The Specialized Programs of Research Excellence, or SPORE, grant from the National Cancer Institute will fund three new melanoma research projects over five years.

Penn Medicine and The Wistar Institute have been awarded a prestigious $11.7 million Specialized Programs of Research Excellence, or SPORE, grant from the National Cancer Institute. The five-year award will fund three new melanoma research projects that translate fundamental laboratory discoveries made in the Perelman School of Medicine at the University of Pennsylvania and The Wistar Institute into new therapeutics to treat skins cancers.

Lab with vials of tissue samples in foreground, microscope in back.

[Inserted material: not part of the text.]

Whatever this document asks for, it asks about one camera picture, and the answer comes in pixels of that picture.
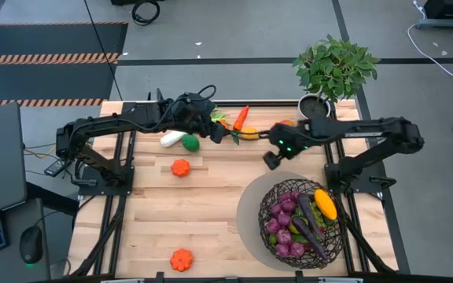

The grant also includes a career enhancement program focused on training and retaining underrepresented minorities in skin cancer research, and a pilot award program that will expand research into non-melanoma skin cancer.

The SPORE team at Penn and Wistar will carry on a long tradition of developing new treatments for skin cancer with the grant, which follows a previous SPORE grant awarded to the institutions in 2014. With extensive support from the Abramson Cancer Center and the Tara Miller Melanoma Research Center, the team developed new expertise and resources, including a tissue specimen core with more than 11,000 banked specimens, that helped secure the new SPORE grant.

Ravi K. Amaravadi, an associate professor of hematology-oncology in the Perelman School of Medicine and the co-leader of the Cancer Therapeutics Program in the ACC, and Meenhard Herlyn, director of Wistar’s Melanoma Research Center and professor in the Molecular & Cellular Oncogenesis Program in Wistar’s Cancer Center, will serve as the co-directors of the SPORE.